### What to work on:
Your answer should be a single number: how many lines of the material below contain "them".

### The data:
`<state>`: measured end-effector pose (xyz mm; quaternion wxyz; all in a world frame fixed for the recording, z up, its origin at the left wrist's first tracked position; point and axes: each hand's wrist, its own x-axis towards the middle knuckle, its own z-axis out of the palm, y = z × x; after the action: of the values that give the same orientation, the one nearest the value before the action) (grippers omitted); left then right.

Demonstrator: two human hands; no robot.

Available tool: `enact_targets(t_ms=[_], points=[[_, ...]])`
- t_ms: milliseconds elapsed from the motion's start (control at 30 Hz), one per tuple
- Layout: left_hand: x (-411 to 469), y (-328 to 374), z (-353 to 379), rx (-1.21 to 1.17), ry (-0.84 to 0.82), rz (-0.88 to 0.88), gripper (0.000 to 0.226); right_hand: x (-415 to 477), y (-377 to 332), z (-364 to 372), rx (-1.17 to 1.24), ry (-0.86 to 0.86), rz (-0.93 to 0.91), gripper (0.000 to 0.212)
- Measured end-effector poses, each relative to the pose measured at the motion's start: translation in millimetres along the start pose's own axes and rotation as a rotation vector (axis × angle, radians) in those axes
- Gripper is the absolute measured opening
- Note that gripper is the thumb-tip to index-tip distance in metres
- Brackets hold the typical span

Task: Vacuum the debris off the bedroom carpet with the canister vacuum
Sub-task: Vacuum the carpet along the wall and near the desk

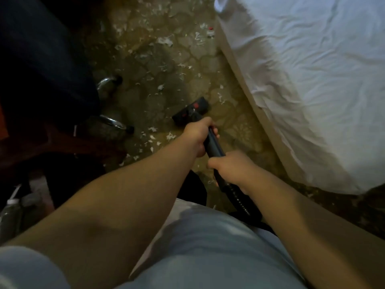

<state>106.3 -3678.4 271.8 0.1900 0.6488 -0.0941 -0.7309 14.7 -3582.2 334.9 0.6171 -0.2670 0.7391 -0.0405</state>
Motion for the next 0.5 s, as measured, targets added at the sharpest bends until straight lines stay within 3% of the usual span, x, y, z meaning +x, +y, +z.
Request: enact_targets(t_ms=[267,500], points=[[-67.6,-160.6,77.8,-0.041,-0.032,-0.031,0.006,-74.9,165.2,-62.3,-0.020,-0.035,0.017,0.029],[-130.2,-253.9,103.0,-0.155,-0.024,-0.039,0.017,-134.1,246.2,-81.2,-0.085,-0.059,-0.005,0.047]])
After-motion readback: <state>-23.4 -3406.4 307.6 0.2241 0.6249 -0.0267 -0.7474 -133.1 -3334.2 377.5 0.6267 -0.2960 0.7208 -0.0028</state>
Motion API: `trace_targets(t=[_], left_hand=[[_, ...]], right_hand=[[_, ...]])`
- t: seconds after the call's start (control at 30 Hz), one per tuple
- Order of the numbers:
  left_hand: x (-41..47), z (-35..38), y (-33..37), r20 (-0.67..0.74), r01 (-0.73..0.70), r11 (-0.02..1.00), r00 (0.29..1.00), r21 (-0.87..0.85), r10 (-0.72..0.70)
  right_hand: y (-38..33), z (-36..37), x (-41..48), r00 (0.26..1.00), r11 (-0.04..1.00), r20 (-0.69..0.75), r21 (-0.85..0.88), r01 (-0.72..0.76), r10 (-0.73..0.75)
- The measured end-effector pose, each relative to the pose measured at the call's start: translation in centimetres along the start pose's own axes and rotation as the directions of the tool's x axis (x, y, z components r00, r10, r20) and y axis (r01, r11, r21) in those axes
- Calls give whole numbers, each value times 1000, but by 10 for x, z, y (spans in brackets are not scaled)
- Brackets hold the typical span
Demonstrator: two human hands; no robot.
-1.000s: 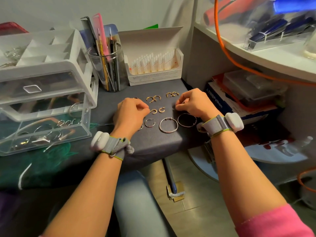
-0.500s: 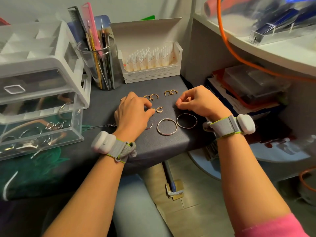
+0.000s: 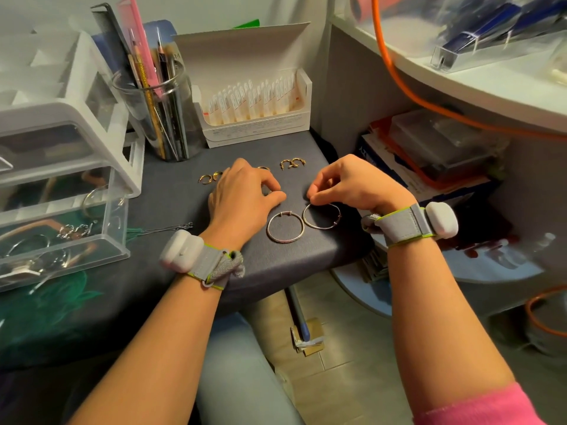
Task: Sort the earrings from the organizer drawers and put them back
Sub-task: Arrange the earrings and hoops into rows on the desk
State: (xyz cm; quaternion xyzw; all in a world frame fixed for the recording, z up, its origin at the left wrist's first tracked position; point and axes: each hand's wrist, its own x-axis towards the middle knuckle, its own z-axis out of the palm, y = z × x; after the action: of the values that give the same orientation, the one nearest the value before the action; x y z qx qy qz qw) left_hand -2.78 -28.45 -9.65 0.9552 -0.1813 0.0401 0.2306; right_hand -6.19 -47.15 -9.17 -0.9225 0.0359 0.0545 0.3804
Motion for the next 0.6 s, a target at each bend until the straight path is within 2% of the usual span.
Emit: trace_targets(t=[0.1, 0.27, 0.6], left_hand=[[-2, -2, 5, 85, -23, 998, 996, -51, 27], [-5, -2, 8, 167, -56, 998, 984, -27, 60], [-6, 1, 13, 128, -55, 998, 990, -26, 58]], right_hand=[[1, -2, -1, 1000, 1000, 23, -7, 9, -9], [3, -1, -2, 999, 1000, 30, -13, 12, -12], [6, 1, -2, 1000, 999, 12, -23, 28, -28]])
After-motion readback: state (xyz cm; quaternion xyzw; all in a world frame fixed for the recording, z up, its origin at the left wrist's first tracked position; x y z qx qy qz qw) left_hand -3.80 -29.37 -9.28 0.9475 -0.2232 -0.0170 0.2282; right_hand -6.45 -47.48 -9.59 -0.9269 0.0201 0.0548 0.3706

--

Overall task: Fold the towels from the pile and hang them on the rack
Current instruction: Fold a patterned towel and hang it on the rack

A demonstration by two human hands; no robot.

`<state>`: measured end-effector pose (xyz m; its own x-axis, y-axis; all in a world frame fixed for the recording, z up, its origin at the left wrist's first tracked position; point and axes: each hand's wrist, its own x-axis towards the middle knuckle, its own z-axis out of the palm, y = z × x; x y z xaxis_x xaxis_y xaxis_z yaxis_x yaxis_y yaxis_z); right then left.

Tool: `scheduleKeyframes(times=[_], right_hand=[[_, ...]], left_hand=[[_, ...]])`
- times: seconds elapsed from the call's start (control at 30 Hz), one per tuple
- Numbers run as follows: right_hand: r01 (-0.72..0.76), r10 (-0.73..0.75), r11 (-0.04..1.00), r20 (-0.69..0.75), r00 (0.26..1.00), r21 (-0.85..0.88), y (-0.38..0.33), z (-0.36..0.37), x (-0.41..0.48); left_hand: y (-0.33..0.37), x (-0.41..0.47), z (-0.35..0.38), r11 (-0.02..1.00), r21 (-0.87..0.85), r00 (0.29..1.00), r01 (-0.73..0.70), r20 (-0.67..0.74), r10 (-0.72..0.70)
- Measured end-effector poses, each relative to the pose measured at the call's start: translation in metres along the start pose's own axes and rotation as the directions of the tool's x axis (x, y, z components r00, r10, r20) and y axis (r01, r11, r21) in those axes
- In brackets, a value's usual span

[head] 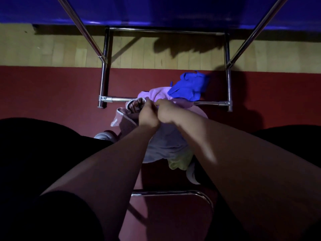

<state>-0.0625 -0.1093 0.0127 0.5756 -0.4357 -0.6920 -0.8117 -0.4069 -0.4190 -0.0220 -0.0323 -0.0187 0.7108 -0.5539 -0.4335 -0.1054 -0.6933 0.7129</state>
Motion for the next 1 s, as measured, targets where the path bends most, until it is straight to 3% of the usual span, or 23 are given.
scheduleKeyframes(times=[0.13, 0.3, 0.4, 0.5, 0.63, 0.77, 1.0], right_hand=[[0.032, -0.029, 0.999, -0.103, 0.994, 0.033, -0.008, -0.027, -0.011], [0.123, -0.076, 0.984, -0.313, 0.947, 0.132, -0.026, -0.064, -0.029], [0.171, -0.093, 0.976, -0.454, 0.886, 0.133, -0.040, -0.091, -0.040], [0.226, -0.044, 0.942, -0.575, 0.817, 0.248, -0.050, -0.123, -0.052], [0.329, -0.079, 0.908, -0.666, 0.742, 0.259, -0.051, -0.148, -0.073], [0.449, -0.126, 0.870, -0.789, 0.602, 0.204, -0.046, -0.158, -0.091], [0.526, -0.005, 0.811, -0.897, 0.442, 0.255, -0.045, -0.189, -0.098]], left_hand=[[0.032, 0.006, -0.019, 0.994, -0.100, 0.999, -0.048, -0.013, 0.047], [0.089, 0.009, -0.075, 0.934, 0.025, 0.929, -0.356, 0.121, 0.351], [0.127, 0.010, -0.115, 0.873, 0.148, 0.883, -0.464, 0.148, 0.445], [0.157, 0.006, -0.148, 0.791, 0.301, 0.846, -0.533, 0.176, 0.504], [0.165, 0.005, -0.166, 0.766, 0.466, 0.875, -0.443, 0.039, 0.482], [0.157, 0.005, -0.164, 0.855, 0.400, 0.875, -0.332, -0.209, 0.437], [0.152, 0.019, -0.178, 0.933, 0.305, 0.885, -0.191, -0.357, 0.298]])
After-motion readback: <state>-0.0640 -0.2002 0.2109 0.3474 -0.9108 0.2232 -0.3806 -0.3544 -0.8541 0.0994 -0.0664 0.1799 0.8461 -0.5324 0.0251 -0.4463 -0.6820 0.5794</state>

### Answer area:
2